Today’s irrigation systems contain sophisticated controllers that allow you to easily adjust water schedules to fit different needs.
These irrigation-scheduling devices determine when and how much water should be applied to your lawns or landscapes, with the result being reduced water and energy use and improved plant health.
An effective irrigation schedule reflects your property’s topography, climate, plant types, root depth, soil type, water infiltration rates, and evapotranspiration (ET) statistics for your area.

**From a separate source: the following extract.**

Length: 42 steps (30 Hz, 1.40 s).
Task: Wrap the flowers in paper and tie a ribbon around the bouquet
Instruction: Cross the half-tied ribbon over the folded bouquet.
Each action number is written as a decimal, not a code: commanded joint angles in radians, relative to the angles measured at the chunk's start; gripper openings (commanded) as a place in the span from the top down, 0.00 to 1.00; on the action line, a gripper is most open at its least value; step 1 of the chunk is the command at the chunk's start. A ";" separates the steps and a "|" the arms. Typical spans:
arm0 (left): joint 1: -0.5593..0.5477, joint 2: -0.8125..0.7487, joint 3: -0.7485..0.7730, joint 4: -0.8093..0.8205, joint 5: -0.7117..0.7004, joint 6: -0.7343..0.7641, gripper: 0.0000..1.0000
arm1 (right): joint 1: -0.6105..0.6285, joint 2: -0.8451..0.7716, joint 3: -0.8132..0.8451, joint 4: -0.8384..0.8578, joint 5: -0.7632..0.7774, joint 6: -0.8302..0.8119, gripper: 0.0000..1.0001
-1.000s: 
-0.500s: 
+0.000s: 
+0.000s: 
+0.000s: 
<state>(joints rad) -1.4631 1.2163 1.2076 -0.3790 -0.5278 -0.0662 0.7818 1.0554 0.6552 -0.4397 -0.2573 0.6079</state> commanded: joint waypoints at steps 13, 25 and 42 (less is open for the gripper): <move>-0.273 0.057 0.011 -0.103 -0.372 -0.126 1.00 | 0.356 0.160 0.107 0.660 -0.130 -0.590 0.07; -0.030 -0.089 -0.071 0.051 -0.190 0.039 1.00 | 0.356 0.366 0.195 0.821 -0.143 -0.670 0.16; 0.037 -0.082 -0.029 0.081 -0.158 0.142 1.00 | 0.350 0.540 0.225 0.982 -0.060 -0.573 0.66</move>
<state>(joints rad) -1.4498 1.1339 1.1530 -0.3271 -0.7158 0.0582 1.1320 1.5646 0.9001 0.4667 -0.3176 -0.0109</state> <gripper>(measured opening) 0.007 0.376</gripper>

ET is a measure of the total amount of water evaporated from the soil and plant surfaces, plus the amount of water transpired by plants.
Factors such as temperature, wind, solar radiation, and latitude all determine the ET rate.
If you need help with this, visit the Irrigation Industry Association of B.C. (IIABC) website for access to the Landscape Irrigation Scheduling Calculator.
You can also hire an IIABC certified irrigation scheduler, who will use specific monitoring indicators to help determine your specific irrigation needs.
Consider soil type: Soils of various textures (e.g., sand, silt, clay) absorb and retain water differently.
Watering more than a specific soil can absorb causes runoff and waste.
You can make your soil more water efficient by regularly digging in organic matter (e.g., compost) or applying wood mulch (one centimetre cm for lawns, 10 cms for trees, shrubs and plants).
Get in the zone: Schedule each zone in your irrigation system to account for soil type, type of sprinkler, and sun or shade exposure.
Different zones will almost always need different watering schedules.
Water only when needed: Saturate root zones and then let the soil dry.
Watering too much and too frequently results in shallow roots, weed growth, disease and fungus.
Water at the best time: Watering during the heat of the day may cause evaporation losses of up to 30 per cent.
Prevent water loss by watering when the sun is low or down, winds are calm and temperatures are cool, typically between evening and early morning.
Water more often for shorter periods: Setting your system to run for three, five-minute intervals lets soil absorb more water than watering for 15 minutes at one time, thereby reducing runoff.
Water plants only: Set sprinklers to water plants, not your driveway, sidewalk, patio or other buildings.
Adapt watering to the season.
Familiarize yourself with the settings on your irrigation controller and adjust the watering schedule regularly based on the seasonal weather conditions.
Or invest in a smart controller so your system can make these changes automatically.